Posiblemente se debería haber insistido en e! tema antes de rectificar apresuradamente.

Hay acontecimientos que nunca florecen en la crónica política pero que el buen observador no puede dejar de percibir. Si la Secretaría General ve devaluada su influencia política corre el riesgo de subrayar su proyección administrativa: de la misma manera que, en la Subsecretaría de la Presidencia, López Rodó se convirtió en un cerebro político porque apenas tenia expedientes que administrar. Por otra parte el papel de Alcalá, 44 as ya sobradamente difícil como para exponerlo, más aún, a la histeria de los unos ,y al radicalismo liquidador de los otros. A mi no me cabe duda de que la Secretaria tendrá que ceder en su día algunas de sus competencias administrativas. Pero no se puede pretender que ello se produzca a título de humillación, como una devaluación de presencia, sino que tiene que ser el lógico resultado de una concentración en la gran tarea de garantizar el ejercicio de la libertad política y hacer posible la concurrencia de las distintas ideas y actitudes. Posiblemente no sean capaces de comprenderlo los ultras, para los cuales un emblema es más importante que una idea y una jefatura de negociado más vitalicia que un programa politico; ni los impacientes, para quienes el sarpullido de las suspicacias rompe las áreas

del posibilismo cuando se habla de ciertas organizaciones y símbolos.

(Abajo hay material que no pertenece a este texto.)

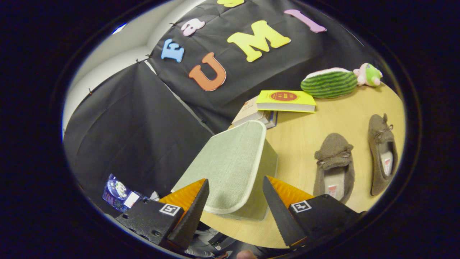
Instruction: Open the storage box then place both shoes into the box .Put the left shoe in first, then the right shoe, with the right side of both shoes facing outward in a uniform manner.
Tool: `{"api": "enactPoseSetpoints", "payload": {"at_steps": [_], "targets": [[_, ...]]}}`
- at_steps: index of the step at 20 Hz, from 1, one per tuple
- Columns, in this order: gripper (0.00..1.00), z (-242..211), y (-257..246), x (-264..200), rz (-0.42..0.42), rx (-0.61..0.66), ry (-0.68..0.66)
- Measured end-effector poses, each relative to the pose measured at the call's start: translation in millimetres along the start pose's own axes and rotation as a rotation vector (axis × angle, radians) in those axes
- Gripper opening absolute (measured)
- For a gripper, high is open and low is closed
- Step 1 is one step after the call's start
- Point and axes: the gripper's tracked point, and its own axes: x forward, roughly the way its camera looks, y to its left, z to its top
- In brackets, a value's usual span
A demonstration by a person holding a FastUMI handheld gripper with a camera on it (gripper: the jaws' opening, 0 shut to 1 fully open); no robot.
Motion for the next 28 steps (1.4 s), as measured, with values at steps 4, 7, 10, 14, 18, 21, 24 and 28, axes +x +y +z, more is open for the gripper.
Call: {"api": "enactPoseSetpoints", "payload": {"at_steps": [4, 7, 10, 14, 18, 21, 24, 28], "targets": [[0.93, -8.1, 0.2, 3.6, 0.061, 0.117, 0.045], [0.91, -12.4, 9.0, 14.0, 0.141, 0.243, 0.080], [0.83, -14.3, 14.6, 14.5, 0.181, 0.332, 0.103], [0.60, 3.5, 13.1, 4.7, 0.161, 0.307, 0.038], [0.20, 11.4, 24.1, 2.9, 0.136, 0.266, 0.006], [0.07, 22.6, 44.1, -3.2, 0.167, 0.275, -0.017], [0.06, 36.5, 74.9, -5.4, 0.206, 0.280, -0.041], [0.06, 48.0, 134.8, 1.7, 0.254, 0.202, -0.051]]}}
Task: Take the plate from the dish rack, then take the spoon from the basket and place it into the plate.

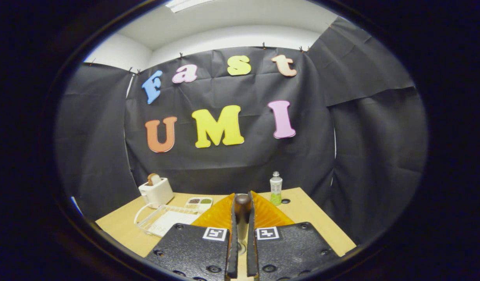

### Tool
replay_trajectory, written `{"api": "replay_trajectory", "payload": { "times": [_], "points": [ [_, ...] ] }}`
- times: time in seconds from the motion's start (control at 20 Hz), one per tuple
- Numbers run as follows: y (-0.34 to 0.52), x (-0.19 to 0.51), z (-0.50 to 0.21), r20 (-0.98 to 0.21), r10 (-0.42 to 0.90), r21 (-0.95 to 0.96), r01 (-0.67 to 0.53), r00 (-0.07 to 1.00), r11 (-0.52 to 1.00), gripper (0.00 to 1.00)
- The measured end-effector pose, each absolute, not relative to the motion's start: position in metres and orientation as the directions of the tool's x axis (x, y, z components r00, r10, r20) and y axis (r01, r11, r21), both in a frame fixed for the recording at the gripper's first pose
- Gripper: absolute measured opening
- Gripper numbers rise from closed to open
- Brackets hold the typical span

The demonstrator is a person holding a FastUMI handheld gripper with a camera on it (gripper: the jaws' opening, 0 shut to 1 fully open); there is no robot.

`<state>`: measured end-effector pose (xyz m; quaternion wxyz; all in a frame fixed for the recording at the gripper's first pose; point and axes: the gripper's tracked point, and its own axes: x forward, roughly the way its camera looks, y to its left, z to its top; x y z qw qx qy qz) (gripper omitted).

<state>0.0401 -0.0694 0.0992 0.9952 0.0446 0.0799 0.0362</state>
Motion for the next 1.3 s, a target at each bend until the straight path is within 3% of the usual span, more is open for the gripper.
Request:
{"api": "replay_trajectory", "payload": {
  "times": [0.7, 1.3],
  "points": [
    [0.081, 0.008, -0.024, -0.254, 0.345, 0.159, -0.312, 0.904, 0.937, 0.14],
    [0.099, 0.018, -0.097, -0.317, 0.366, 0.317, -0.266, 0.875, 0.91, 0.14]
  ]
}}
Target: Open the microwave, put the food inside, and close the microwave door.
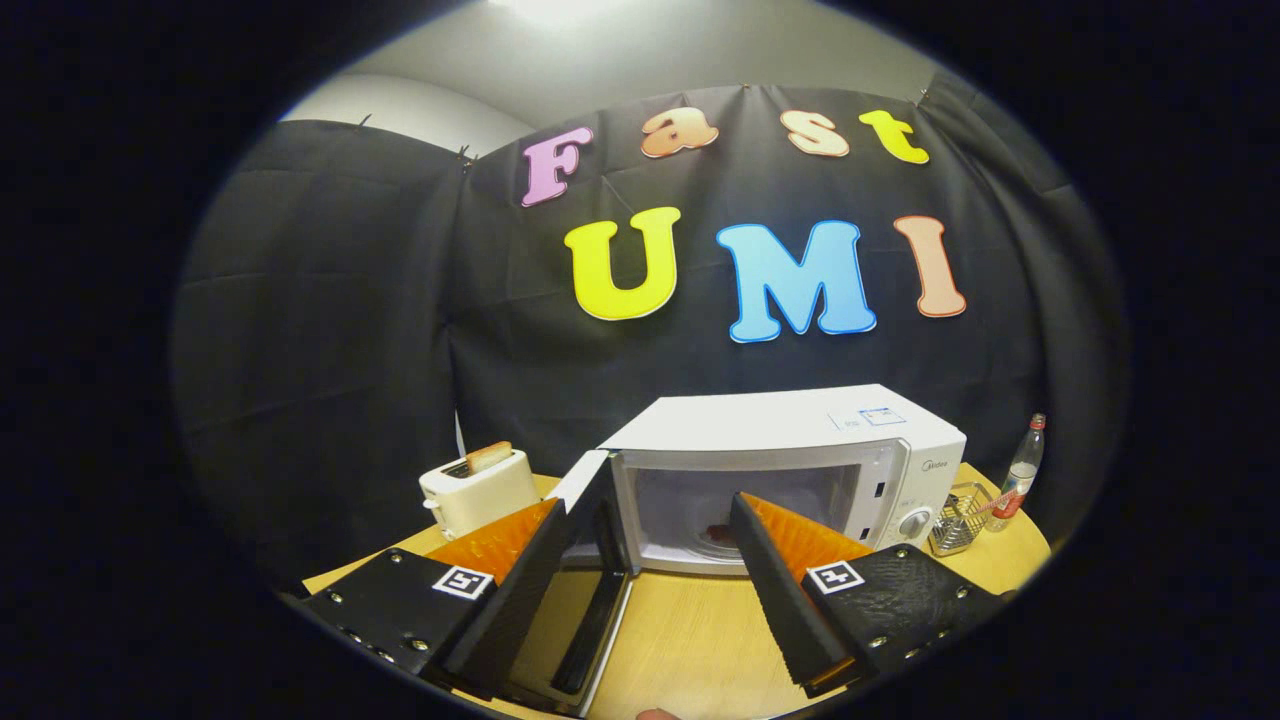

Por eso no ha de extrañar que sigan existiendo intentos de enfrentar al Movimiento con el Estado, de exagerar las fricciones entre las personas y de radicalizar un tema que necesita, por encima de todo, coherencia y coordinación, incluso porque entre las hinchadas no faltan nunca voceros que se dejan arrastrar por sus rencores o sus fanatismos.

La Secretaría General está desempeñando un papel muy difícil, no hay por qué ocultarlo, pero es absurdo pretender que conscientemente haya existido un deseo de enfrentamiento con la línea del programa Arias.

Los recientes discursos de Tenerife no suponen una rectificación; son una aclaración pública y solemne; la desautorización de voces dispersas que en periódicos y tertulias habían querido arrogarse una representación y una oficialidad que nadie les había atribuido. Por eso es imprescindible que, puesto que el tablero está complicado, nadie exacerbe los ánimos poniendo a la defensiva a instituciones, o grupos de personas, a los que hay que atribuir un papel destacado en la apertura y en el cambio. Hay sectores que siempre han estado cerrados y que ahora se encierran sobra su propio ombligo. Pero hay otros que están dispuestos a compartir estrechamente la suerte y la esperanza de los españoles. Tratar, de herir, ir demasiado lejos en poco tiempo, puede dañar las susceptibilidades y hacer más incómodo el proceso del cambio. Nunca, como ahora, es necesaria la ponderación en las palabras, la serenidad de los juicios, la prudencia en las tácticas, e! equilibrio y la objetividad en las actitudes. Es hora de crear la unidad imprescindible para que sea posible el ejercicio de la pluralidad ideológica, no de romper las cartas de la baraja antes de tiempo.